-- Task goal --
Output every line from the beginning of the records through the line that contains "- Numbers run", exactly as it appears.

-- The data --
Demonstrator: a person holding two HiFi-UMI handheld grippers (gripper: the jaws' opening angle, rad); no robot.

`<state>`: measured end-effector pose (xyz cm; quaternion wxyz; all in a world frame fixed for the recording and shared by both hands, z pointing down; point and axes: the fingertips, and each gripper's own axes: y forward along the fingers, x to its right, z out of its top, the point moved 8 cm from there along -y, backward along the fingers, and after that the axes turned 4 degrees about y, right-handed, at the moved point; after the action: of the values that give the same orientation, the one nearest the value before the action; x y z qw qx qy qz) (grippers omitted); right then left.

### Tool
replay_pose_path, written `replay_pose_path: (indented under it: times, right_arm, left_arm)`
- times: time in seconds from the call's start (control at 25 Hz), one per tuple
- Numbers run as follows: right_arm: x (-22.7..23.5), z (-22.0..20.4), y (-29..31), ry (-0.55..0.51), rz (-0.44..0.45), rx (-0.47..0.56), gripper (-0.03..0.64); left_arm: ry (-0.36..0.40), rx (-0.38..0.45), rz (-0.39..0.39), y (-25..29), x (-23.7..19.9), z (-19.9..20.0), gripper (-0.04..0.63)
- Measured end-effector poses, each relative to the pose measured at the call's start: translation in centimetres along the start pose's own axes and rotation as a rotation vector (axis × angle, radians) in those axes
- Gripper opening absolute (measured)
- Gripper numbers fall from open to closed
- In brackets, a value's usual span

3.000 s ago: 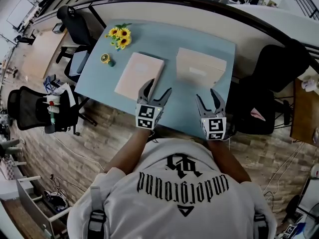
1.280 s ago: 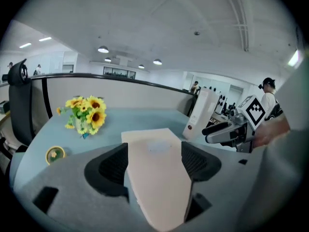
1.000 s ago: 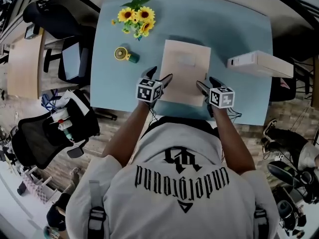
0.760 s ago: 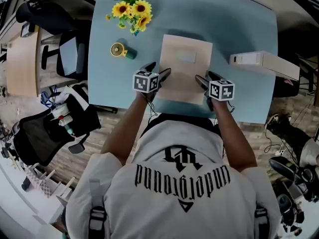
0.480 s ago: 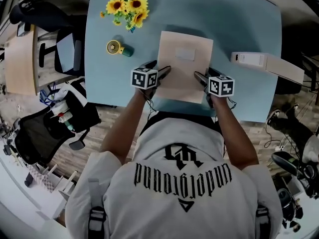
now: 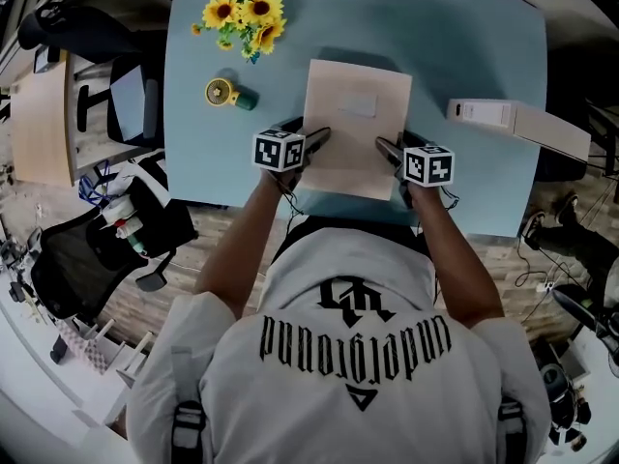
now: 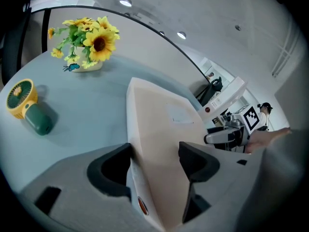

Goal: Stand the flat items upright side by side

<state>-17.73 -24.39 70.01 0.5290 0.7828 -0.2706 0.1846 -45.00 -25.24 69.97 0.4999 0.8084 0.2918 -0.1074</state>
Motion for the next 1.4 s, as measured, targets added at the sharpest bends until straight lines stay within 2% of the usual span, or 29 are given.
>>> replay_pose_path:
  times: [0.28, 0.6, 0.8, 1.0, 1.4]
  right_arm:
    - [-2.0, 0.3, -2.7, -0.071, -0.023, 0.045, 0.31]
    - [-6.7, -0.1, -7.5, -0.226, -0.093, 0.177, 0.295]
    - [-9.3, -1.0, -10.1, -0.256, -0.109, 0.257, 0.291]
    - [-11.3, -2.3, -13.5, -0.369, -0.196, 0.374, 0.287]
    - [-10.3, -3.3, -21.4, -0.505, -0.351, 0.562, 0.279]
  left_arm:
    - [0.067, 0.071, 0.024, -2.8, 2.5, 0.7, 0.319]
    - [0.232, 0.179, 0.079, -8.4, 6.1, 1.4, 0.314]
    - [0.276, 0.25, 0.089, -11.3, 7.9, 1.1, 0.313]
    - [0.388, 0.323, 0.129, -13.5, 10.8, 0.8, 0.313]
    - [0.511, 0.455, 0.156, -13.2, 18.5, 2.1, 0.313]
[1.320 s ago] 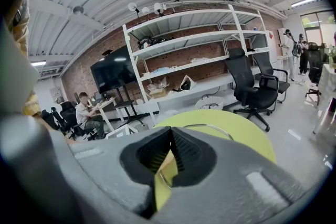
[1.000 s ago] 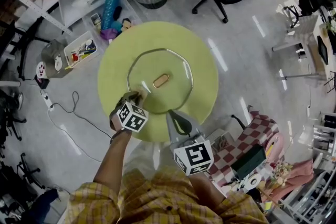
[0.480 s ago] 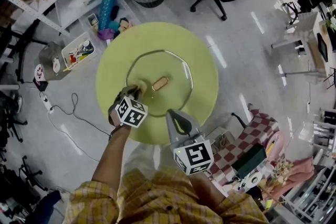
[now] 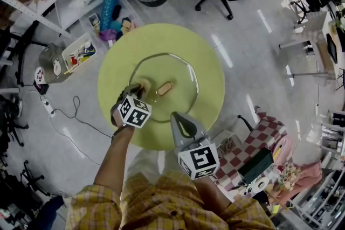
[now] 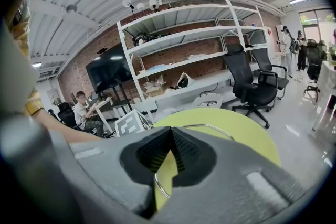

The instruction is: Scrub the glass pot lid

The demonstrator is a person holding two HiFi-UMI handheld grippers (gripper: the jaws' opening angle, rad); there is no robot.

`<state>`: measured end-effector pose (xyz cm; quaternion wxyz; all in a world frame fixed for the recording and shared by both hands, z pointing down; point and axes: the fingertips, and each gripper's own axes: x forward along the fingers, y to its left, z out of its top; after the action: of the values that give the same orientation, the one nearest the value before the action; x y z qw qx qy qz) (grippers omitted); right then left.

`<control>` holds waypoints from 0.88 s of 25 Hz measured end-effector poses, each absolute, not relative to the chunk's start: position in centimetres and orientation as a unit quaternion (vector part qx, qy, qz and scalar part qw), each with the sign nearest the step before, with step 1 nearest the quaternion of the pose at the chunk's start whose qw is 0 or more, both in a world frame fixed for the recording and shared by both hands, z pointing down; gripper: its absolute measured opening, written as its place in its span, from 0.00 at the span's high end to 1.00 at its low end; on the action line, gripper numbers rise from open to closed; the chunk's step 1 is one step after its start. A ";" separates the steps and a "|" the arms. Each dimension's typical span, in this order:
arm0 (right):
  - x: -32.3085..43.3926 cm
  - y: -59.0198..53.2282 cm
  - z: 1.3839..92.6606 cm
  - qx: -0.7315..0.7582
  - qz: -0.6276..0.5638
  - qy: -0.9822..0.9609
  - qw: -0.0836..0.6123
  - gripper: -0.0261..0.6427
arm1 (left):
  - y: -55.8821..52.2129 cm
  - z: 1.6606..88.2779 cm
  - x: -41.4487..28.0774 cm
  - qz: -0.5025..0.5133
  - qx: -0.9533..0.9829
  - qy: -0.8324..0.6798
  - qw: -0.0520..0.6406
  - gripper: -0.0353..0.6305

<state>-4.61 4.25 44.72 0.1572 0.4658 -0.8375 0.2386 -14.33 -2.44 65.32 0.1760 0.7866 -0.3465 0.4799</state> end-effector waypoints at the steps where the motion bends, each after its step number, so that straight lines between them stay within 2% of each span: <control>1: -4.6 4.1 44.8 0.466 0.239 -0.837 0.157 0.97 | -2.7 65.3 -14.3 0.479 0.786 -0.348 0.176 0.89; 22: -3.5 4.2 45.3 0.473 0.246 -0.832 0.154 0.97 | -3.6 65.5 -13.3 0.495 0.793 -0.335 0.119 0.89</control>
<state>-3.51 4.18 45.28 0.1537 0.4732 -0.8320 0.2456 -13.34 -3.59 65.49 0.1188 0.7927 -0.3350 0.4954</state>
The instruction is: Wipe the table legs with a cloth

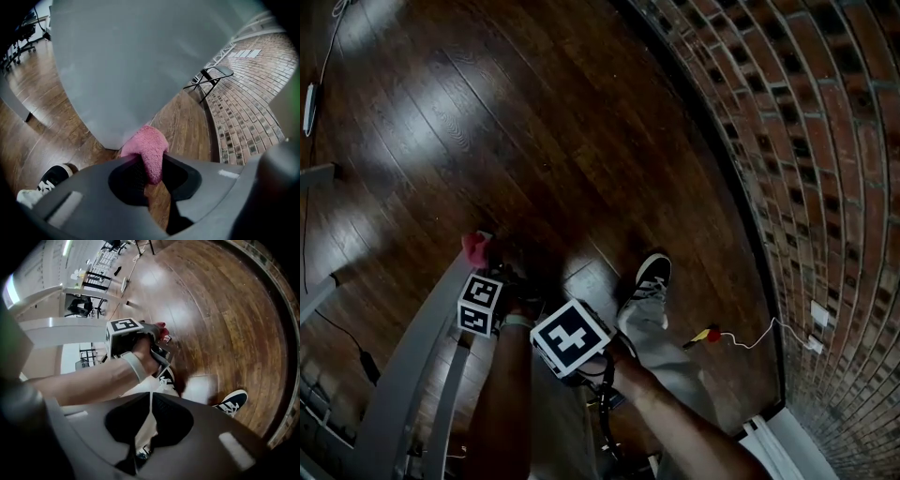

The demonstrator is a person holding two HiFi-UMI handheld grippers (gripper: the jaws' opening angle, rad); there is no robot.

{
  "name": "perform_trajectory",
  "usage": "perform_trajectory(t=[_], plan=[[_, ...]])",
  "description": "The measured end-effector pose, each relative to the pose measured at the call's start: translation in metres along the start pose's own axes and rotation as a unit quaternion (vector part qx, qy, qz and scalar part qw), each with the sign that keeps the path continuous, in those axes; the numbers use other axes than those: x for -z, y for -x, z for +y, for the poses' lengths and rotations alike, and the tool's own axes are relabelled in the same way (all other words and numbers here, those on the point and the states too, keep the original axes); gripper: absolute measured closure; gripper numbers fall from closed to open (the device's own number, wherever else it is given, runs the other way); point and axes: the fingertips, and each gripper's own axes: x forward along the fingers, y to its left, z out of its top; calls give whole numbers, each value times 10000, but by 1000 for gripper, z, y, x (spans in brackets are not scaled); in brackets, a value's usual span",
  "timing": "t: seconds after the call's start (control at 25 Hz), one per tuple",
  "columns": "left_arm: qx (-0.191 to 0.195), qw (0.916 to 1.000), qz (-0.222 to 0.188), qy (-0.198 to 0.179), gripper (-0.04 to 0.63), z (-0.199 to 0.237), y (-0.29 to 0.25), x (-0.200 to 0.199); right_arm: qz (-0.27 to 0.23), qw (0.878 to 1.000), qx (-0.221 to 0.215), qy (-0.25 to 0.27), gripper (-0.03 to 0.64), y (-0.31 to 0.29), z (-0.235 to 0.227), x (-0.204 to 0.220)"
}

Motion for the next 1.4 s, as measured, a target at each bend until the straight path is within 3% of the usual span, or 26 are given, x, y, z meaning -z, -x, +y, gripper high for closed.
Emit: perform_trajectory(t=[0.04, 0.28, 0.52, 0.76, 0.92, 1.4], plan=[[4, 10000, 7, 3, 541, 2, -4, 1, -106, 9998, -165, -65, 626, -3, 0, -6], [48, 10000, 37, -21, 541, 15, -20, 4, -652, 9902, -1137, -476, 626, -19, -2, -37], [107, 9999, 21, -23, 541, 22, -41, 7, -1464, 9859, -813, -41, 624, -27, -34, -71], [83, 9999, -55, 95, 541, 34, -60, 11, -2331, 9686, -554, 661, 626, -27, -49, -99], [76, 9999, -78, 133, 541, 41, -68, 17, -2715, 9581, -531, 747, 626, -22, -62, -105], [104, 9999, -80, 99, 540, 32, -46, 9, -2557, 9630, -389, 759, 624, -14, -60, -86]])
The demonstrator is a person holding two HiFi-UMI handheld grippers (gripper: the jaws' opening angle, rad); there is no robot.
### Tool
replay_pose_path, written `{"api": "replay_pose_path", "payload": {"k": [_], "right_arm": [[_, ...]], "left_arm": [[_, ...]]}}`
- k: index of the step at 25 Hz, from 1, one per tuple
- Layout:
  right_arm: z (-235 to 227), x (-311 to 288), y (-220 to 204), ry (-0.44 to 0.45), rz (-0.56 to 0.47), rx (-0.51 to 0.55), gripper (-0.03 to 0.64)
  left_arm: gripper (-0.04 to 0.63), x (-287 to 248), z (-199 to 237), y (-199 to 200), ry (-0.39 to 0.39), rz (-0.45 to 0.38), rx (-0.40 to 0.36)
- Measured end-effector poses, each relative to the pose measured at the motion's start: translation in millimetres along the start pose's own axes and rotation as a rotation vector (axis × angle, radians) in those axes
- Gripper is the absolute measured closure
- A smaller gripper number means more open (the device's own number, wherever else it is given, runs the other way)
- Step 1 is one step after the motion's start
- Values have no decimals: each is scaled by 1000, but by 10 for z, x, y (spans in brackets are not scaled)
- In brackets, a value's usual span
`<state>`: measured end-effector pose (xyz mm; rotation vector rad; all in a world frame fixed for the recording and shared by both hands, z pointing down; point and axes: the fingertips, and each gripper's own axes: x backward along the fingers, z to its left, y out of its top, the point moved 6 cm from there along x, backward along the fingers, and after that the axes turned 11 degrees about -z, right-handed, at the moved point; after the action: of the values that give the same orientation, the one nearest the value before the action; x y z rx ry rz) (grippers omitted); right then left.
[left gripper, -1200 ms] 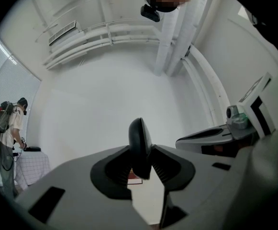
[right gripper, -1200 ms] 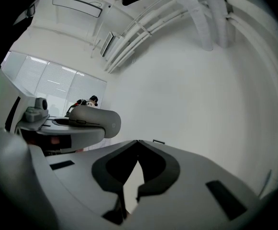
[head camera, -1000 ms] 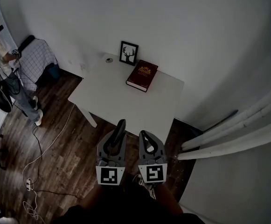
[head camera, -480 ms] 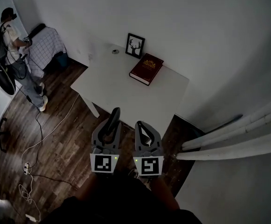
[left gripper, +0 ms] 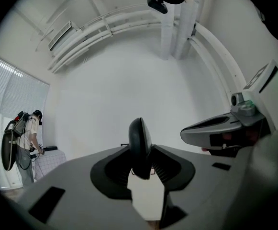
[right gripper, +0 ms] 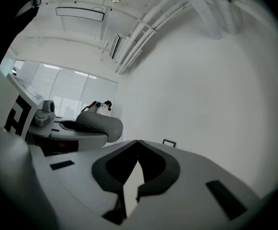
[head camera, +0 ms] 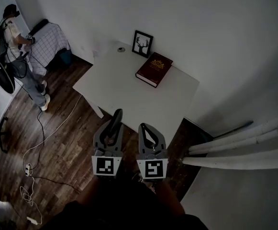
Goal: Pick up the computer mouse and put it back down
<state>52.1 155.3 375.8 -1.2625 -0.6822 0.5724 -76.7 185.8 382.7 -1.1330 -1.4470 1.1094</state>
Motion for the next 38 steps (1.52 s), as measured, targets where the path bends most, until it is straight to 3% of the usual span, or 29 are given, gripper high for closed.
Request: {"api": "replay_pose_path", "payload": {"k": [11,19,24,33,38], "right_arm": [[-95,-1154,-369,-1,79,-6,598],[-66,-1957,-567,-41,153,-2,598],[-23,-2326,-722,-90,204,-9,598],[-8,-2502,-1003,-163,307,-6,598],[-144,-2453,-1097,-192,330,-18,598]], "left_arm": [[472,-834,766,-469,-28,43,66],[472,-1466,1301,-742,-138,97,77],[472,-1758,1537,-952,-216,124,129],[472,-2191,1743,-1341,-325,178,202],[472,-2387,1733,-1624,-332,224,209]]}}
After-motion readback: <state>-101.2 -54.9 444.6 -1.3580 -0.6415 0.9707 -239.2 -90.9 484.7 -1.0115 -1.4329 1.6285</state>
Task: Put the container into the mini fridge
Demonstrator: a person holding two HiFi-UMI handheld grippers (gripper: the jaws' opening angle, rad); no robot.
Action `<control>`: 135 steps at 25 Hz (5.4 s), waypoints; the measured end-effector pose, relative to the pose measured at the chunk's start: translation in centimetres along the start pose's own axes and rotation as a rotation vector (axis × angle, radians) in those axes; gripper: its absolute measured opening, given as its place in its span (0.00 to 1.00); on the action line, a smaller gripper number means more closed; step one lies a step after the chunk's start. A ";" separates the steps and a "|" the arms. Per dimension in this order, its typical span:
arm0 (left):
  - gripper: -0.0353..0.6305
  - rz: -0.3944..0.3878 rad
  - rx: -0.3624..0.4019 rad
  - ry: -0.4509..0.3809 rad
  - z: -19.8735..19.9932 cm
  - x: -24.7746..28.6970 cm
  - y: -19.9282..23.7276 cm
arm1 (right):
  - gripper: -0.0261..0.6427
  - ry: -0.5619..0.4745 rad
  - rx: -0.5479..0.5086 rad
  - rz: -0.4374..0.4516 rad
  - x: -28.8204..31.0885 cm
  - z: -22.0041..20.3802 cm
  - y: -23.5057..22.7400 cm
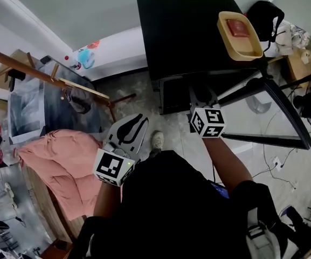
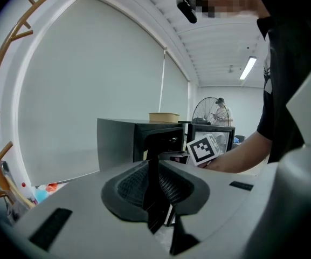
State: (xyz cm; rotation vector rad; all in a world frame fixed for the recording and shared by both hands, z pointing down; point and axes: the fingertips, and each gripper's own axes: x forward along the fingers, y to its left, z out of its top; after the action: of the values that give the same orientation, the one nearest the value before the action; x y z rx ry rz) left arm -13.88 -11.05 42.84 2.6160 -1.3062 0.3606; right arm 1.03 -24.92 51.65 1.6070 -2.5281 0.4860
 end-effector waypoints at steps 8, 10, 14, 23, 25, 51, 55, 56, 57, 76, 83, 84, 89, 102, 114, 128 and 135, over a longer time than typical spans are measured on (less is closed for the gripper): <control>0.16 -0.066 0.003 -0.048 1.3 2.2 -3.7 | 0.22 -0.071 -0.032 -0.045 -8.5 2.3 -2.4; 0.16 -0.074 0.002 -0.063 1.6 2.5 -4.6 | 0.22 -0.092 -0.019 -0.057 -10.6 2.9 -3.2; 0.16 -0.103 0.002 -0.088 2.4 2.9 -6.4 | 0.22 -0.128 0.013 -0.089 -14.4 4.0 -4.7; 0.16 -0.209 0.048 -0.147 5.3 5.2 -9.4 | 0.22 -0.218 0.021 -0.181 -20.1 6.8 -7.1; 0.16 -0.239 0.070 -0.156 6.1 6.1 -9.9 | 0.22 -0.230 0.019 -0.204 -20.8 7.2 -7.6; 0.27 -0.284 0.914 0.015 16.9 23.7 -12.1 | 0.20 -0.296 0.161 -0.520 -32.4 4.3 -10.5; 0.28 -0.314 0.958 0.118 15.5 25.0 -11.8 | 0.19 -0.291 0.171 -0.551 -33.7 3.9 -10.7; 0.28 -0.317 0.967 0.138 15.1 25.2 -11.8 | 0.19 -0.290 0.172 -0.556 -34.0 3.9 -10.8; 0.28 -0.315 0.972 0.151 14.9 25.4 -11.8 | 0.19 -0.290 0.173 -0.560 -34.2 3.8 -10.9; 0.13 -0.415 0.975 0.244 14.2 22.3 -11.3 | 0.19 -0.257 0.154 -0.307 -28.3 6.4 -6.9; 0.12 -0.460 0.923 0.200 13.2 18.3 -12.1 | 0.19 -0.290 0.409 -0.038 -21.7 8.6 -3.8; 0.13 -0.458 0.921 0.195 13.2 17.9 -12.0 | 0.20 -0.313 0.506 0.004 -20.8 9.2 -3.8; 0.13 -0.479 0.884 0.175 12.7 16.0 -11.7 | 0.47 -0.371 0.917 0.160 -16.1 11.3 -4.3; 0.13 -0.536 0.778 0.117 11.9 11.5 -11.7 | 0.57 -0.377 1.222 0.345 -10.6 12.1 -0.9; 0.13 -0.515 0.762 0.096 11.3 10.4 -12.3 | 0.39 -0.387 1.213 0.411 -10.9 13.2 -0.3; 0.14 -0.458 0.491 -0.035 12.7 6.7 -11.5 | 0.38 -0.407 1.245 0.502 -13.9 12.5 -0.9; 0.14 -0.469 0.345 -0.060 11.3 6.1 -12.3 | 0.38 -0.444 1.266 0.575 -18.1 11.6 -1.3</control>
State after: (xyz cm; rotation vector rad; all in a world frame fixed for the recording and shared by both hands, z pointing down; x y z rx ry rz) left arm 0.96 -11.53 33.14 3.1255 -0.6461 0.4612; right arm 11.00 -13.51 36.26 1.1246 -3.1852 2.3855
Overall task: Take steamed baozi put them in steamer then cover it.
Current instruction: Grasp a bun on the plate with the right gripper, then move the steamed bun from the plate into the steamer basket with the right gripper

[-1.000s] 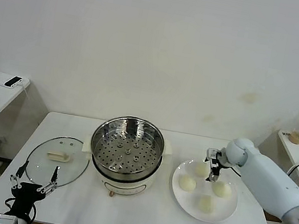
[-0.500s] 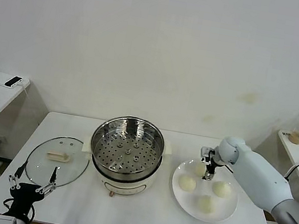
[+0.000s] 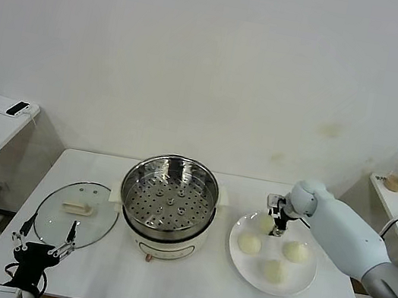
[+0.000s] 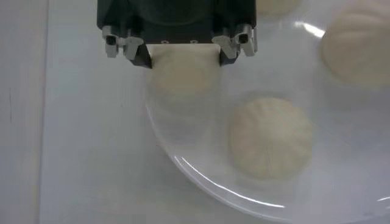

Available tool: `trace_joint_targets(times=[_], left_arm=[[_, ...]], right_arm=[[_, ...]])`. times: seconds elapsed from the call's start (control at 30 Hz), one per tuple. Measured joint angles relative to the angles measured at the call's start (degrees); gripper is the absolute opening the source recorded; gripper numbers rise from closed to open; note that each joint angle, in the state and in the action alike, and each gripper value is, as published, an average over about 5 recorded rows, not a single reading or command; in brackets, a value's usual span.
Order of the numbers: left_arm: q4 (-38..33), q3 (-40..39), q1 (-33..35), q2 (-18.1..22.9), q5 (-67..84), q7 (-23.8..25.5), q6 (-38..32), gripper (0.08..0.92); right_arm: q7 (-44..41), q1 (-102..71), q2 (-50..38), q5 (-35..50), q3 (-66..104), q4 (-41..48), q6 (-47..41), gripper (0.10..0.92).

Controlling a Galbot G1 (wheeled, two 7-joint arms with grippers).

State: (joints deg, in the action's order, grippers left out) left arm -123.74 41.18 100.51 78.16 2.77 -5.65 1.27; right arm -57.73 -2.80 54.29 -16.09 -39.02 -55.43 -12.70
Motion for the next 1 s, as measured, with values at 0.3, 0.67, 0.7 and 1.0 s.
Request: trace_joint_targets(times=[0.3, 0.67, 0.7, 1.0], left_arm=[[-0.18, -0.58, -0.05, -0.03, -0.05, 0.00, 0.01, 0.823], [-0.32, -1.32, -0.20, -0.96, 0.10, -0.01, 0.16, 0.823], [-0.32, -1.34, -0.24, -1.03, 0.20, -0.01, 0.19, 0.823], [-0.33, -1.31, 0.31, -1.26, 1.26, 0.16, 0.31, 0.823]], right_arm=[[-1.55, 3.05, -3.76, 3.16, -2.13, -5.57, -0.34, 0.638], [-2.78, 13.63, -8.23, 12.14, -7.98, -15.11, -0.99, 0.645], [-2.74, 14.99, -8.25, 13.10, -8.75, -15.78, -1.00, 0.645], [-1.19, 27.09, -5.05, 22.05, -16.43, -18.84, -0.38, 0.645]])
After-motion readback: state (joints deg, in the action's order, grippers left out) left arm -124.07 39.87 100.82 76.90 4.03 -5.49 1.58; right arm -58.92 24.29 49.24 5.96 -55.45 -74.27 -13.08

-- The completed task --
Demonstrator: a person holding two HiFi-UMI handheld grippers (gripper: the jaws' opening angle, rad); no robot.

`<state>`: measured end-effector pose (xyz cm; quaternion wxyz; all in a world frame fixed for the recording and shared by both hands, z pointing down; point and axes: the fingertips, and each gripper's own axes: y forward along the fingers, x to its right, z out of its top, the point moved 8 cm from there along -y, backward along the fingers, and after that the axes turned 4 degrees about y, right-handed, at the moved point; after the action: of the values that give the same orientation, the one nearest the value before the action; x y z qw qx qy qz) (grippers omitted); right then left.

### Tool
replay_pose_path, written `replay_pose_path: (indented under it: times, right_arm, left_arm)`
- times: time in seconds from the call's start (control at 25 Hz), one per tuple
- Numbers run as follows: right_arm: x (-22.7..23.5), z (-22.0..20.4), y (-29..31), ry (-0.55..0.51), rz (-0.44..0.45), rx (-0.47..0.56), gripper (-0.03..0.64); left_arm: ry (-0.36..0.40), rx (-0.38..0.45), rz (-0.39..0.39), y (-25..29), x (-23.7..19.9), z (-19.9..20.0), gripper (-0.04..0.63)

No additional answer is needed.